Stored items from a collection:
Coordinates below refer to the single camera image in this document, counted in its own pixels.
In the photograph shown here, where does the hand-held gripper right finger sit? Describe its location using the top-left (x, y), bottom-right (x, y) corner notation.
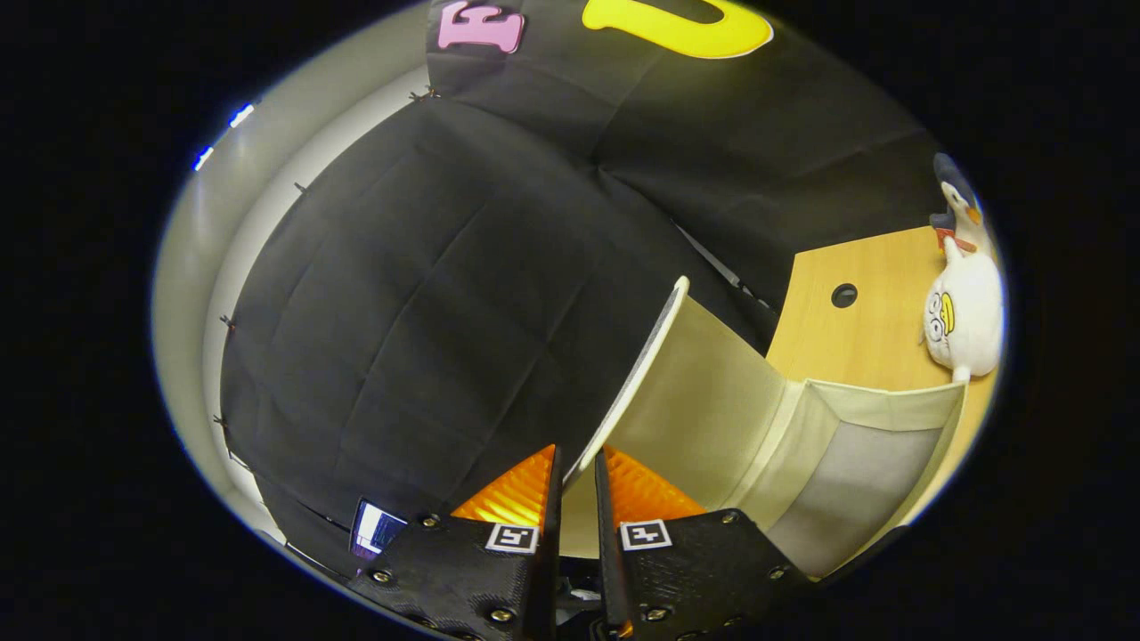
top-left (593, 445), bottom-right (817, 641)

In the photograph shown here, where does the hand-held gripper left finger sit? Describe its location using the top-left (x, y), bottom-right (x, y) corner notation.
top-left (347, 443), bottom-right (564, 641)

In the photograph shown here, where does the beige fabric storage box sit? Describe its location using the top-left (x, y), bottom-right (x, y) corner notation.
top-left (559, 275), bottom-right (968, 581)

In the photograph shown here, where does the computer screen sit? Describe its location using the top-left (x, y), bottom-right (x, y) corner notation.
top-left (349, 498), bottom-right (409, 561)

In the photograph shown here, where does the white duck plush toy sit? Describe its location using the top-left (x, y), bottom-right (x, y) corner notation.
top-left (919, 236), bottom-right (1006, 385)

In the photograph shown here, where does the penguin plush toy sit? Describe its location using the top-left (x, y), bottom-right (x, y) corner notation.
top-left (929, 152), bottom-right (991, 259)

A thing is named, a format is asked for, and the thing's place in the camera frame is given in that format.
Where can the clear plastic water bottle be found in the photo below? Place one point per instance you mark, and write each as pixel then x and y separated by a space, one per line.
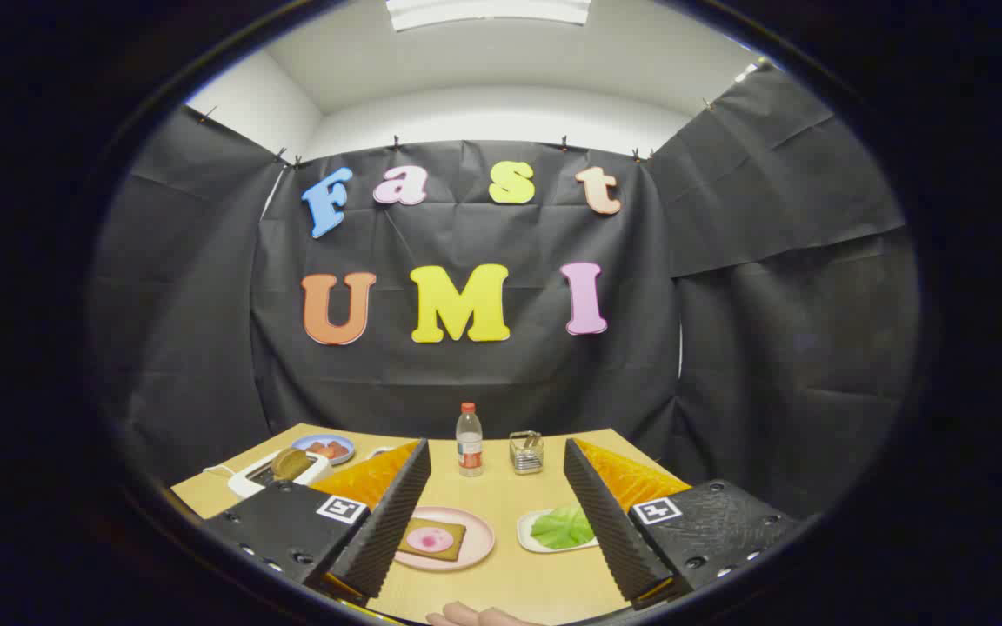
pixel 470 443

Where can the green lettuce leaf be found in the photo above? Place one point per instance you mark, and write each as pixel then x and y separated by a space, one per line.
pixel 564 528

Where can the brown bread slice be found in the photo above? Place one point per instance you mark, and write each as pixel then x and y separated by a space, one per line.
pixel 290 463

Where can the red tomato slice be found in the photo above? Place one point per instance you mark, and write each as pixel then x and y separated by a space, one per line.
pixel 333 450

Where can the blue round plate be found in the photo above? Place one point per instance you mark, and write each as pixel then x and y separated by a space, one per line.
pixel 303 442

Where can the brown meat pieces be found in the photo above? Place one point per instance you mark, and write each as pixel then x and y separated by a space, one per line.
pixel 317 449

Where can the ceiling light panel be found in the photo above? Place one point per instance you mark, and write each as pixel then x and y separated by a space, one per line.
pixel 488 10

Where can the white divided bean tray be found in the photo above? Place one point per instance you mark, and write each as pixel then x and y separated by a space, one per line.
pixel 377 450

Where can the pink ham slice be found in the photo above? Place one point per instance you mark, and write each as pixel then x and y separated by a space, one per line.
pixel 430 539

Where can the black backdrop cloth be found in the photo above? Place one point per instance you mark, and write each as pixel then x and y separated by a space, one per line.
pixel 466 374

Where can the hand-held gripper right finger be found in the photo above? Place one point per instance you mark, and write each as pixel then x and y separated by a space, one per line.
pixel 610 530

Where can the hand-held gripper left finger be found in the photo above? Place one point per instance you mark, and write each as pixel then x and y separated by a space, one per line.
pixel 388 530

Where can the white square plate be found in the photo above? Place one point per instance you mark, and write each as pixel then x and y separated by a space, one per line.
pixel 525 535

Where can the white toaster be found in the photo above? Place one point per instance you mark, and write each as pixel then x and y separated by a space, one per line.
pixel 238 483

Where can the pink round plate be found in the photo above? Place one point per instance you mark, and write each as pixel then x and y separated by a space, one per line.
pixel 477 539

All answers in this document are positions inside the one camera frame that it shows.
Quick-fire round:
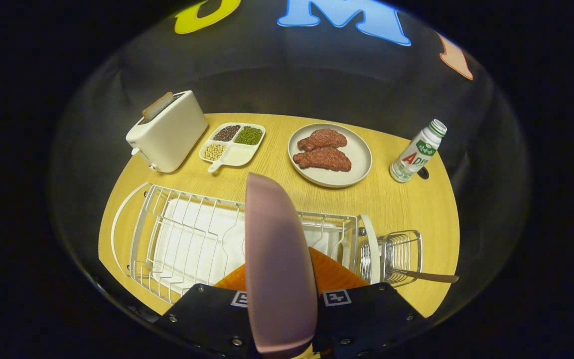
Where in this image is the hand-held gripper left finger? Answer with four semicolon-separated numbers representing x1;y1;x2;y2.
153;263;261;359

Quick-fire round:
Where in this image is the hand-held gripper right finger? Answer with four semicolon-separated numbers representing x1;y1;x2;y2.
308;246;425;359

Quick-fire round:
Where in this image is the white wire dish rack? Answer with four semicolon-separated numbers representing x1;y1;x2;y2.
111;182;382;305

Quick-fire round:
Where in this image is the metal wire basket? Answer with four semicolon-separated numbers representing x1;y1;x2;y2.
361;229;423;288

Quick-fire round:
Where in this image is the wooden handled spoon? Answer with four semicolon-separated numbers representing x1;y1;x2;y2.
389;268;460;284

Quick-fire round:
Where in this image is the pink plate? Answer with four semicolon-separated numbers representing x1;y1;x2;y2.
245;173;318;356

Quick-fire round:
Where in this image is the beige plate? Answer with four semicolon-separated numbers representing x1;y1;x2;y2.
287;123;373;188

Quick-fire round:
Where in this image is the white divided dish with beans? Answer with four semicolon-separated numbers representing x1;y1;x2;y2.
199;123;266;173

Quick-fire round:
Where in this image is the white drip tray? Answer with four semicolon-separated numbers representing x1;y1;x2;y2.
152;198;342;295

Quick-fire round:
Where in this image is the red meat piece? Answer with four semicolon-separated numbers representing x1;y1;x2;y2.
297;129;348;152
293;147;352;172

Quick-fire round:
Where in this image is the white drink bottle green cap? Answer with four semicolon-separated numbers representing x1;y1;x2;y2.
390;119;447;183

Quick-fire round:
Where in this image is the white toaster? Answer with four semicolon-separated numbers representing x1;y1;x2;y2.
126;90;209;174

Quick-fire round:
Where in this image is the brown bread slice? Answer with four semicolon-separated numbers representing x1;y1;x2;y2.
142;92;175;122

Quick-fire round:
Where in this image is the black backdrop cloth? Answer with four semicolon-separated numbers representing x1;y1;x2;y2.
50;0;529;320

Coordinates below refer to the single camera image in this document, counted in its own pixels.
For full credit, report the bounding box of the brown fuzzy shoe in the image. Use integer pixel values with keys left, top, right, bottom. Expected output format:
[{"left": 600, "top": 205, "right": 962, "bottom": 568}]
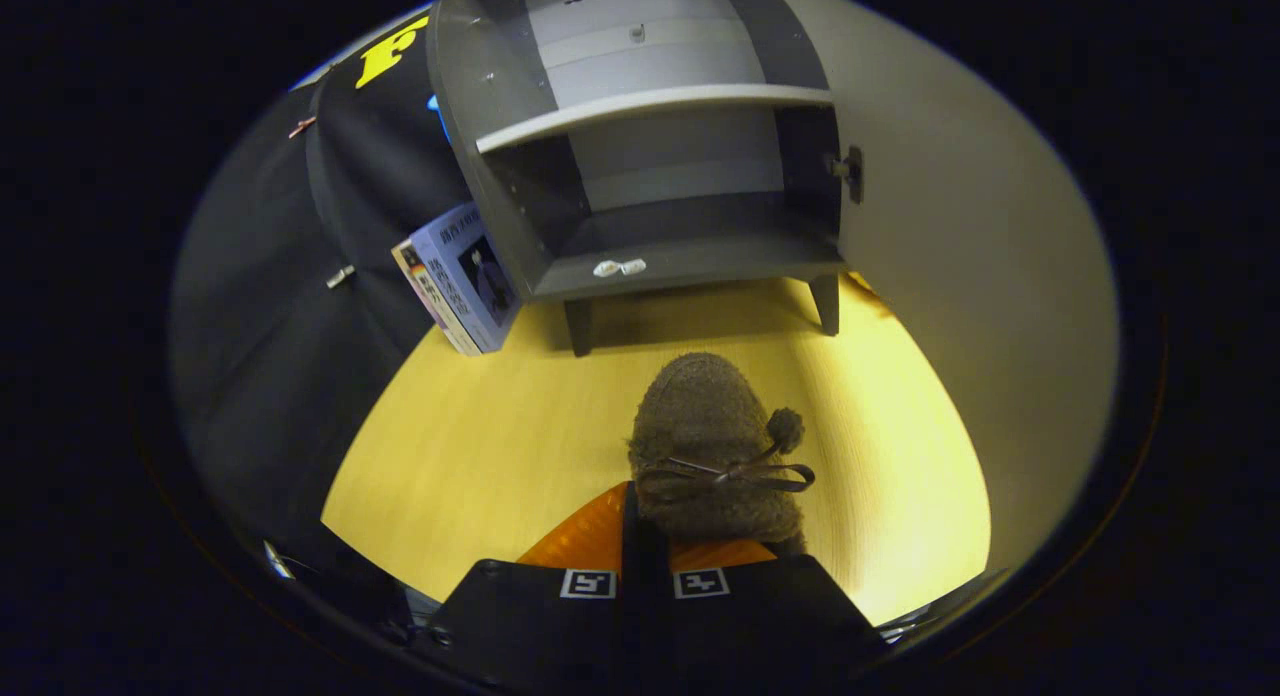
[{"left": 626, "top": 352, "right": 817, "bottom": 559}]

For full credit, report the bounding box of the black backdrop cloth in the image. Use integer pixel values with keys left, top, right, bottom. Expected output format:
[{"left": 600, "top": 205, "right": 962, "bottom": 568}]
[{"left": 170, "top": 16, "right": 471, "bottom": 617}]

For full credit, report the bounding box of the white cover book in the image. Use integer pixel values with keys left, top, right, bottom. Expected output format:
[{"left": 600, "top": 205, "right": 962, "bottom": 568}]
[{"left": 392, "top": 238, "right": 483, "bottom": 357}]

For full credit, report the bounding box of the beige shoe cabinet door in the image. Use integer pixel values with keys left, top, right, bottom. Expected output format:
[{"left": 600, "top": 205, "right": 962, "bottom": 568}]
[{"left": 770, "top": 0, "right": 1121, "bottom": 582}]

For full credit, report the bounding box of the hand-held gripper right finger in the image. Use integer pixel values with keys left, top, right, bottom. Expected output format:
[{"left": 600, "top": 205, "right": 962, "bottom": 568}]
[{"left": 645, "top": 536, "right": 891, "bottom": 696}]

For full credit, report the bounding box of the blue cover book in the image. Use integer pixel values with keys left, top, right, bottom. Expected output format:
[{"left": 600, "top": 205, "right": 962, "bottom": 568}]
[{"left": 410, "top": 204, "right": 522, "bottom": 355}]

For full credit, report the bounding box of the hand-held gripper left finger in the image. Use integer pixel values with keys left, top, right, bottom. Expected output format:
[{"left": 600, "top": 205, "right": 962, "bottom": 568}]
[{"left": 415, "top": 481, "right": 646, "bottom": 696}]

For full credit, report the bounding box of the dark grey shoe cabinet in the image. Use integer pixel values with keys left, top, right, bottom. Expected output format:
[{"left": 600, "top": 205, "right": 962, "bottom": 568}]
[{"left": 428, "top": 0, "right": 866, "bottom": 359}]

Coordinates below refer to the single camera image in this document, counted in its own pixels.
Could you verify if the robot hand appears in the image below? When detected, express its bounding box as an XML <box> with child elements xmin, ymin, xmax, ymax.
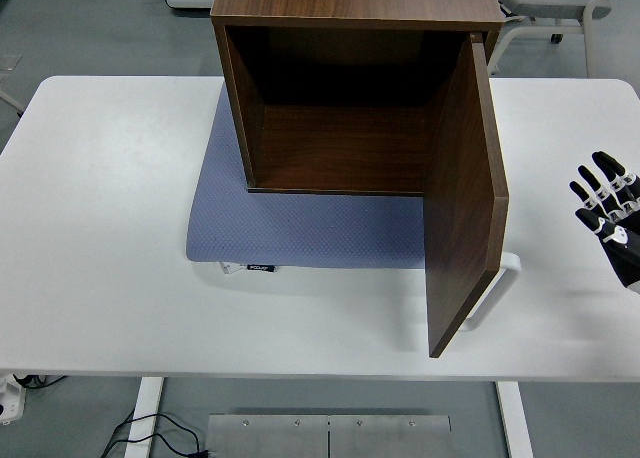
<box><xmin>568</xmin><ymin>150</ymin><xmax>640</xmax><ymax>295</ymax></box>

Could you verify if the brown wooden cabinet door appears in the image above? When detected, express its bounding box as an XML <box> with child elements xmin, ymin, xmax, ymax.
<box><xmin>423</xmin><ymin>31</ymin><xmax>510</xmax><ymax>359</ymax></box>

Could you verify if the white table leg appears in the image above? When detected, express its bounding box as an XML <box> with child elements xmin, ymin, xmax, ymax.
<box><xmin>128</xmin><ymin>377</ymin><xmax>165</xmax><ymax>458</ymax></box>
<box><xmin>496</xmin><ymin>380</ymin><xmax>534</xmax><ymax>458</ymax></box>

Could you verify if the blue-grey mat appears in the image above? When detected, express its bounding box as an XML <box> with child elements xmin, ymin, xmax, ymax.
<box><xmin>184</xmin><ymin>85</ymin><xmax>427</xmax><ymax>270</ymax></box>

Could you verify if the grey metal plate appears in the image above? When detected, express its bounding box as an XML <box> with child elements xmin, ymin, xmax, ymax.
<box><xmin>206</xmin><ymin>413</ymin><xmax>452</xmax><ymax>458</ymax></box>

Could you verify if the white power strip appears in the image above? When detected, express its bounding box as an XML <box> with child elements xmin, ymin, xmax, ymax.
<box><xmin>0</xmin><ymin>372</ymin><xmax>26</xmax><ymax>423</ymax></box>

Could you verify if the white door handle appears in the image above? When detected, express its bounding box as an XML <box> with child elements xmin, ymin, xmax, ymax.
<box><xmin>459</xmin><ymin>251</ymin><xmax>522</xmax><ymax>332</ymax></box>

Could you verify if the black floor cable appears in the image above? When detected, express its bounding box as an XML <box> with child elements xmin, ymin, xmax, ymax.
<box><xmin>107</xmin><ymin>411</ymin><xmax>214</xmax><ymax>458</ymax></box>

REQUIRED ACTION: Would you please filter the lines above and copy every one that includes "cover"?

WRITTEN ANSWER:
For full credit, report the bounding box of the white cover book in the image. Use integer pixel values with keys left, top, right, bottom. Expected output format:
For full credit, report the bounding box of the blue cover book in the image. Use integer pixel values with keys left, top, right, bottom. Expected output format:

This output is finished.